I read it when I was a kid.  Did not like.  Then again, I have no interest in fiction of any kind.


----------



## rabbitman (Mar 1, 2011)

Sounds interesting I just orded me a copy. Hope its a good book!!!


----------



## flemish lops (Mar 1, 2011)

I have never read the book but I liked the movie. I guess I should read the book once.


----------



## chinbunny1 (Mar 3, 2011)

This is one of my favorite books. If you have seen the movie, but never read the book, you are missing out on a lot! the movie left out a lot of characters,and changed some of the stuff that happens in the book. I like the movie too. The book is so much better. 

I happen to be on the richard adams yahoo group. There is an artist on there, that personally knows richard adams. He is working with him on getting a illistrated book published to celebrate the fortieth anniversary. Sadly peguin books, his publisher in the uk refused to publish the illustrated edition. But, they may be working with a publisher in the US to get it published. I have seen some of the artwork. Its beautiful. 

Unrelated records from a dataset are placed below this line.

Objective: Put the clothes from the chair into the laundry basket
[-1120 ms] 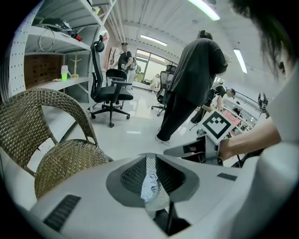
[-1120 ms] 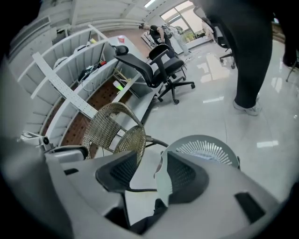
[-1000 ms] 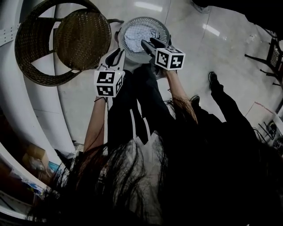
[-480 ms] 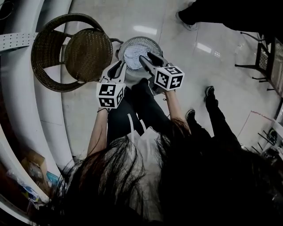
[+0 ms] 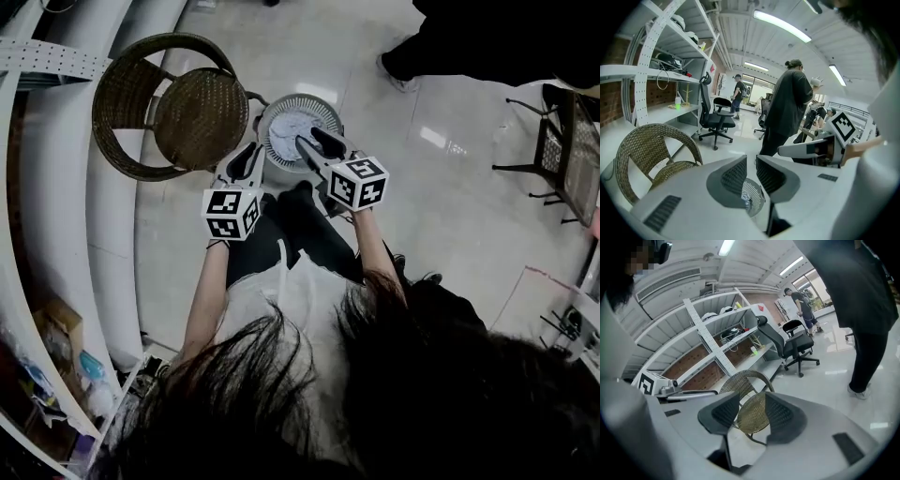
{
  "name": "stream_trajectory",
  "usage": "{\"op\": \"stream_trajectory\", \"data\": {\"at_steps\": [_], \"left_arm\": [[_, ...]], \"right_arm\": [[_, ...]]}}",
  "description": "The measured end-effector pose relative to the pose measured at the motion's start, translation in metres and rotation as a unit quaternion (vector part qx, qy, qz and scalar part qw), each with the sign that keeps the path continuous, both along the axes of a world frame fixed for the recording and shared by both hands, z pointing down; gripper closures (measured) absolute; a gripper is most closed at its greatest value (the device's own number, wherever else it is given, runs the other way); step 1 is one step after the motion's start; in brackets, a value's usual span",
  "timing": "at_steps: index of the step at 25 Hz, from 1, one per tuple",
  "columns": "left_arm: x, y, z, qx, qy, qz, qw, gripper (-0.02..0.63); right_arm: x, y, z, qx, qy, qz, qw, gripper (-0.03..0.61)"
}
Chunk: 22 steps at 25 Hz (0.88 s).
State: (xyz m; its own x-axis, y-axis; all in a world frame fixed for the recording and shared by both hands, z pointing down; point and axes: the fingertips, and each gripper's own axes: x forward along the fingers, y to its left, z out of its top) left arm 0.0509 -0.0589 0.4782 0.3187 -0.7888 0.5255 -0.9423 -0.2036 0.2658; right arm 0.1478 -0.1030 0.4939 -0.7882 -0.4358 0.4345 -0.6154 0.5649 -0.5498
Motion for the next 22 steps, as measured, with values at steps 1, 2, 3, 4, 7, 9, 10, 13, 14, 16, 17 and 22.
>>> {"op": "stream_trajectory", "data": {"at_steps": [1, 2, 3, 4, 7, 9, 10, 13, 14, 16, 17, 22], "left_arm": [[0.0, 0.007, -0.003, -0.001, 0.001, -0.002, 1.0, 0.54], [-0.001, 0.014, -0.006, -0.002, 0.001, -0.004, 1.0, 0.54], [-0.003, 0.021, -0.008, -0.005, 0.0, -0.004, 1.0, 0.54], [-0.004, 0.028, -0.01, -0.008, -0.001, -0.005, 1.0, 0.54], [-0.01, 0.04, -0.013, -0.014, -0.001, -0.01, 0.9999, 0.54], [-0.015, 0.044, -0.017, -0.011, -0.001, -0.015, 0.9998, 0.54], [-0.018, 0.045, -0.02, -0.007, -0.002, -0.016, 0.9998, 0.54], [-0.028, 0.054, -0.031, 0.006, -0.005, -0.016, 0.9998, 0.54], [-0.032, 0.058, -0.034, 0.011, -0.006, -0.017, 0.9998, 0.54], [-0.041, 0.07, -0.04, 0.022, -0.005, -0.021, 0.9995, 0.54], [-0.045, 0.076, -0.042, 0.027, -0.005, -0.024, 0.9993, 0.54], [-0.071, 0.124, -0.05, 0.038, -0.004, -0.037, 0.9986, 0.54]], "right_arm": [[0.0, 0.004, -0.003, 0.002, 0.0, -0.002, 1.0, 0.399], [-0.001, 0.009, -0.006, 0.003, -0.001, -0.004, 1.0, 0.401], [-0.002, 0.013, -0.009, 0.005, -0.003, -0.005, 1.0, 0.403], [-0.003, 0.017, -0.012, 0.006, -0.004, -0.006, 1.0, 0.405], [-0.006, 0.027, -0.023, 0.014, -0.008, -0.01, 1.0, 0.415], [-0.009, 0.032, -0.029, 0.025, -0.007, -0.012, 1.0, 0.428], [-0.011, 0.034, -0.031, 0.03, -0.007, -0.012, 0.999, 0.434], [-0.018, 0.044, -0.039, 0.041, -0.01, -0.009, 0.999, 0.446], [-0.022, 0.049, -0.041, 0.045, -0.011, -0.009, 0.999, 0.45], [-0.032, 0.062, -0.047, 0.052, -0.013, -0.013, 0.998, 0.456], [-0.037, 0.07, -0.05, 0.056, -0.014, -0.015, 0.998, 0.459], [-0.068, 0.121, -0.064, 0.067, -0.015, -0.032, 0.997, 0.466]]}}
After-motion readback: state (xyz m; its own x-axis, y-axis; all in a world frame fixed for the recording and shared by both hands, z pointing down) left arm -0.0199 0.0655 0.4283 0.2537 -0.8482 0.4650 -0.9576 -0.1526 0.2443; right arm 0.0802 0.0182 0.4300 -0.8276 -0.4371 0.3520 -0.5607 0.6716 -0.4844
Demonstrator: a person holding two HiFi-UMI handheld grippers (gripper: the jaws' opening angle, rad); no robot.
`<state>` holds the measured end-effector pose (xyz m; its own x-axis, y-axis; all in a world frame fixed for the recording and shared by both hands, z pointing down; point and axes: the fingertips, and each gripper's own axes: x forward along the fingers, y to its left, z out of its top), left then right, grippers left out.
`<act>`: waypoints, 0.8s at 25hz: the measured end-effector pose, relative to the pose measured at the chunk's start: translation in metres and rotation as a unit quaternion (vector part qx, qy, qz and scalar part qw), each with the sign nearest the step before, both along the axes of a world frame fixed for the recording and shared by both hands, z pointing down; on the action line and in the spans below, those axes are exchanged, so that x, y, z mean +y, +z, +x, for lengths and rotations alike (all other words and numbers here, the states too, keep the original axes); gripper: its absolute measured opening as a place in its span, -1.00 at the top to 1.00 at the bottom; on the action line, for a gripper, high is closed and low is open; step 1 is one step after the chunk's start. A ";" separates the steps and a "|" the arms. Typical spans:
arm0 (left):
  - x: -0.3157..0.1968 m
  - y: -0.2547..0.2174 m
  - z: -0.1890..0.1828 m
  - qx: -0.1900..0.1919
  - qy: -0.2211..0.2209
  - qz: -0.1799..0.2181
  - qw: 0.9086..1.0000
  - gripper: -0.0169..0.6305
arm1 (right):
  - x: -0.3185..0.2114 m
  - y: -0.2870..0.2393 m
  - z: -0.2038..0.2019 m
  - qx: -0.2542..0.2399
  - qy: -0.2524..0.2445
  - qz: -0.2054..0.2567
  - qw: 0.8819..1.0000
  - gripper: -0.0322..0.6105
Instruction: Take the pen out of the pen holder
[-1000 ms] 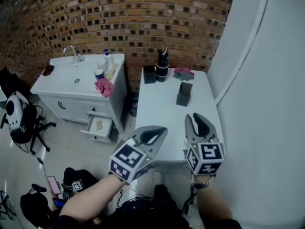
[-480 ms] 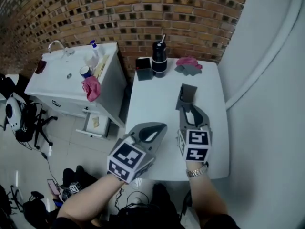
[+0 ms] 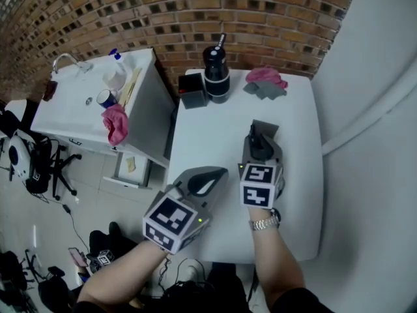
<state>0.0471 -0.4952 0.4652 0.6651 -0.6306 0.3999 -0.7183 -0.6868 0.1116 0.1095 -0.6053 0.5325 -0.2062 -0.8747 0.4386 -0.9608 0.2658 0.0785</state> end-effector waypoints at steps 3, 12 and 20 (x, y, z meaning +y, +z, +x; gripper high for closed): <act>-0.011 0.009 -0.004 -0.002 -0.003 -0.009 1.000 0.94 | -0.013 0.014 0.000 0.007 0.017 -0.008 1.000 0.50; -0.030 0.024 -0.015 -0.003 -0.010 -0.026 1.000 0.94 | -0.036 0.037 -0.002 0.011 0.060 -0.027 0.998 0.50; -0.034 0.028 -0.019 -0.004 -0.013 -0.031 0.999 0.94 | -0.045 0.043 0.006 0.008 0.094 -0.032 0.995 0.65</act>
<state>0.0280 -0.5289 0.4933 0.6455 -0.6209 0.4447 -0.7365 -0.6601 0.1474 0.1151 -0.6507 0.5755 -0.0336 -0.8673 0.4967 -0.9929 0.0855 0.0822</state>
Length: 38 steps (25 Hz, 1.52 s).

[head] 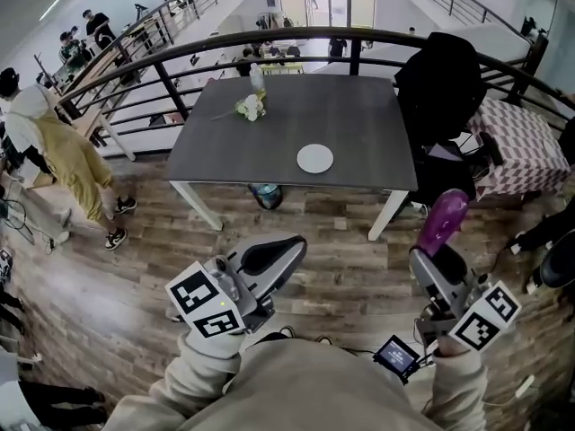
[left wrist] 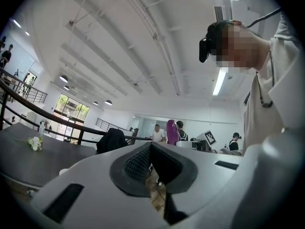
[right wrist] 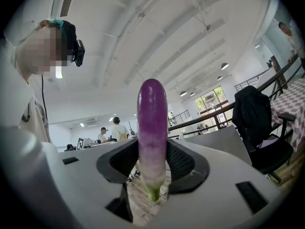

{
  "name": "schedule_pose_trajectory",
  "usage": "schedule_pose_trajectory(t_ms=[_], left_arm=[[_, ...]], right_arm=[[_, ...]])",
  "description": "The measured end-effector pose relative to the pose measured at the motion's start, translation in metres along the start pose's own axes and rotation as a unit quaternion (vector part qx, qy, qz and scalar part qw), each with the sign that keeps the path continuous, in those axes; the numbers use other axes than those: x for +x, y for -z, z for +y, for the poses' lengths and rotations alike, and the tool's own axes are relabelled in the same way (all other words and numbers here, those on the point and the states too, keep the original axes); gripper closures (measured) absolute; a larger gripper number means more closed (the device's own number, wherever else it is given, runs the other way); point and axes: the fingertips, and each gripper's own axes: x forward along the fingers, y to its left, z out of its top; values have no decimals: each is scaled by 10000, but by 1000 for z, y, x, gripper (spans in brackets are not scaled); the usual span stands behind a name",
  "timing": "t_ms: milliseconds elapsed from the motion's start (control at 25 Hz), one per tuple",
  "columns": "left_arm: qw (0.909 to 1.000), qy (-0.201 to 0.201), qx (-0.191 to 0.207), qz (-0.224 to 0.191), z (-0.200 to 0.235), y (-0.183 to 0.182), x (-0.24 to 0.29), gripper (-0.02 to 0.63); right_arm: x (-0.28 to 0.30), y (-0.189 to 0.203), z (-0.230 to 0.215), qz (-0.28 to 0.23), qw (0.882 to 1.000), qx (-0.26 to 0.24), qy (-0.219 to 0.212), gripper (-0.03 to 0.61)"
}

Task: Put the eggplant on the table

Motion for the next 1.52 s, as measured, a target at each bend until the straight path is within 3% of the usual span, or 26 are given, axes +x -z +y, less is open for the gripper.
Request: schedule_pose_trajectory(t_ms=[240, 440, 920, 1160, 1520], left_arm=[[9996, 183, 46, 196, -26, 16, 19, 609], [9995, 7, 9, 300, -13, 22, 15, 609], [9984, 290, 142, 455, 5, 12, 44, 609], [9988, 184, -121, 449, 40, 15, 49, 609], [9989, 140, -27, 446, 103, 4, 63, 609]], right_arm=[[-25, 0, -24, -69, 9997, 177, 163, 387], [-24, 4, -40, -68, 9995, 258, 192, 387], [-11, -1, -56, 66, 9993, 323, 184, 387], [11, -7, -71, 110, 9990, 413, 162, 387], [67, -10, -94, 204, 9988, 366, 242, 387]])
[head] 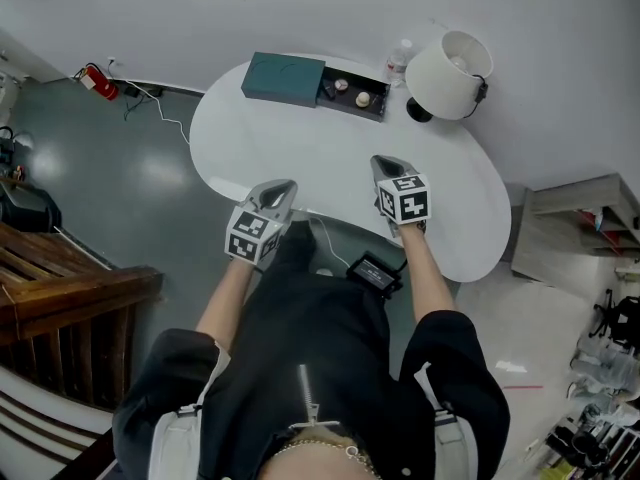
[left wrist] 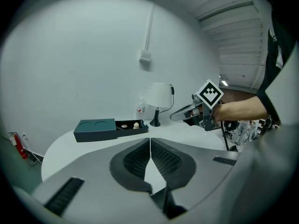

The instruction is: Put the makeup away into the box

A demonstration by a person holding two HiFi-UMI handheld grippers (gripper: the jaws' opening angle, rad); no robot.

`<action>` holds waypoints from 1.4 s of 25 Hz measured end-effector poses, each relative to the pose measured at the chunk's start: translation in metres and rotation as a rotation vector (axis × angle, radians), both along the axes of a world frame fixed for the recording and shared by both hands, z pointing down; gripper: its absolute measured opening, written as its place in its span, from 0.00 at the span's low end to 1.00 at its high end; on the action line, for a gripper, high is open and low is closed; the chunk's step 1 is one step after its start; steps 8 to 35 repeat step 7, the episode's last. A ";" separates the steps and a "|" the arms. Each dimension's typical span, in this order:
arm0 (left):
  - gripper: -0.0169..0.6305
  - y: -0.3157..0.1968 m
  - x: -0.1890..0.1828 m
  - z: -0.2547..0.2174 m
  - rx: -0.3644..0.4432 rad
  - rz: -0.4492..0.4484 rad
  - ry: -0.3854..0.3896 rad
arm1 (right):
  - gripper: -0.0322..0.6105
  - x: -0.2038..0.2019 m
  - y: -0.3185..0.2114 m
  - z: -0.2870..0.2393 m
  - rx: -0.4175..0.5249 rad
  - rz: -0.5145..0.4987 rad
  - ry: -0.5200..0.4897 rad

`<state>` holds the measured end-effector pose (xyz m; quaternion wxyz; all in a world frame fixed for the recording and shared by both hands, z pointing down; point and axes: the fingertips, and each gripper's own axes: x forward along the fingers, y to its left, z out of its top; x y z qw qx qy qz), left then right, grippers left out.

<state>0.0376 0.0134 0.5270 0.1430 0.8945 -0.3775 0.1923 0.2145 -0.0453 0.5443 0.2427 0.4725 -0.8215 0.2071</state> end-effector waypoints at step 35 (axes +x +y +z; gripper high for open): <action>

You can get the non published version on amazon.com

Did you guys know Richard Adams will be 91 years old this year?

I also recommend reading the plague dogs, and tales from watership down, also by Richard Adams.


----------



## nogoatsyet (Mar 5, 2011)

I loved the book!  But the movie scared me as a kid.


----------



## gocrow77 (Apr 5, 2011)

Bigwig was my favorite too - had a mini rex buck named after him many years ago!  Great read.


----------



## rabbitman (Apr 7, 2011)

Yeah I am reading the book as we speak. I like Buckthrown haha I named my little buck after him. So far it is an interesting book. Can't wait to get my hands on the movie


----------



## Okie Amazon (Apr 7, 2011)

OMG, the movie of "The Plague Dogs" will _haunt_ you!  Very powereful!   I think you can actually watch the whole thing on-line on youtube.


----------



## rabbitman (Apr 7, 2011)

Is that the name for the Watership Down movie? Its scary hahahaha


----------



## foxywench (Apr 11, 2011)

loved the book loved the movie...made me cry though.
pipkin was one of my faves lol

its a whole new thing reading/seeing it as an adult too...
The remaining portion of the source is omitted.